* **PROBLEM DETAILS**: Write the data out again exactly, with every picture removed.

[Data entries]
####

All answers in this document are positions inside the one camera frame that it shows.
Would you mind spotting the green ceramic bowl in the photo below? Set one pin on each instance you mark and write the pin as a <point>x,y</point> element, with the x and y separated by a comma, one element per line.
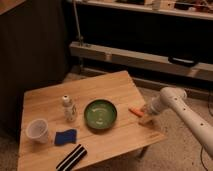
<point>100,114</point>

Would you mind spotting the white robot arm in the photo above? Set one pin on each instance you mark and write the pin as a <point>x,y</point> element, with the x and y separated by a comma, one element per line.
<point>174,98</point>

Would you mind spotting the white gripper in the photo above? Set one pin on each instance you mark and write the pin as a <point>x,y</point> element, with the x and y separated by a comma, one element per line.
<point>154,107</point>

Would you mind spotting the metal stand pole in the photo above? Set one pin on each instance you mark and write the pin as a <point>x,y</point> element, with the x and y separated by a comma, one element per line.
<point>80,38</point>

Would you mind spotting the black case handle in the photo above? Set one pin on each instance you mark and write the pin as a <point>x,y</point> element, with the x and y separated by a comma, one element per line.
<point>181,62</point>

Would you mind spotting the orange pepper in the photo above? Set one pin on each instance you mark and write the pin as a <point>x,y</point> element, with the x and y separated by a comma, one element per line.
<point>137,112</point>

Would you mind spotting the white ceramic cup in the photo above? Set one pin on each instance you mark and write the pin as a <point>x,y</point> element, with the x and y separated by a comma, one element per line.
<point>37,130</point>

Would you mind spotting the small white bottle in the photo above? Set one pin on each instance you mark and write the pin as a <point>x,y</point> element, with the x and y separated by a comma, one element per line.
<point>69,108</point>

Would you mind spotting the long grey case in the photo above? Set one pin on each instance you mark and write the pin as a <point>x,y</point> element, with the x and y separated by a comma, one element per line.
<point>140,60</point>

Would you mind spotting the wooden table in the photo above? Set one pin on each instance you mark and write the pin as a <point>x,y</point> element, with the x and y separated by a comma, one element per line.
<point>125,136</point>

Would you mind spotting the blue sponge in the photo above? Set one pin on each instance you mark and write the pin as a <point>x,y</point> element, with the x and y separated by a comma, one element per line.
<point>68,136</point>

####

* **RESPONSE AREA**:
All answers in this document are positions inside the one camera frame that it shows.
Would you mind spotting the green ceramic bowl in the photo below? Set one pin on each instance you mark and write the pin as a <point>x,y</point> element, with the x and y separated by a comma, one element per line.
<point>100,114</point>

Would you mind spotting the white robot arm in the photo above? Set one pin on each instance you mark and write the pin as a <point>x,y</point> element, with the x and y separated by a comma, one element per line.
<point>174,98</point>

Would you mind spotting the white gripper in the photo above? Set one pin on each instance you mark and write the pin as a <point>x,y</point> element, with the x and y separated by a comma, one element per line.
<point>154,107</point>

Would you mind spotting the metal stand pole in the photo above? Set one pin on each instance you mark and write the pin as a <point>x,y</point> element, with the x and y separated by a comma, one element per line.
<point>80,38</point>

Would you mind spotting the black case handle in the photo above? Set one pin on each instance you mark and write the pin as a <point>x,y</point> element, with the x and y separated by a comma, one element per line.
<point>181,62</point>

Would you mind spotting the orange pepper in the photo above? Set one pin on each instance you mark and write the pin as a <point>x,y</point> element, with the x and y separated by a comma, one element per line.
<point>137,112</point>

Would you mind spotting the white ceramic cup in the photo above? Set one pin on each instance you mark and write the pin as a <point>x,y</point> element, with the x and y separated by a comma, one element per line.
<point>37,130</point>

Would you mind spotting the small white bottle in the photo above? Set one pin on each instance you mark and write the pin as a <point>x,y</point> element, with the x and y separated by a comma, one element per line.
<point>69,108</point>

Would you mind spotting the long grey case in the photo above? Set one pin on each instance you mark and write the pin as a <point>x,y</point> element, with the x and y separated by a comma, one element per line.
<point>140,60</point>

Would you mind spotting the wooden table in the photo above? Set one pin on each instance you mark and write the pin as a <point>x,y</point> element, with the x and y separated by a comma, one element per line.
<point>125,136</point>

Would you mind spotting the blue sponge in the photo above? Set one pin on each instance you mark and write the pin as a <point>x,y</point> element, with the x and y separated by a comma, one element per line.
<point>68,136</point>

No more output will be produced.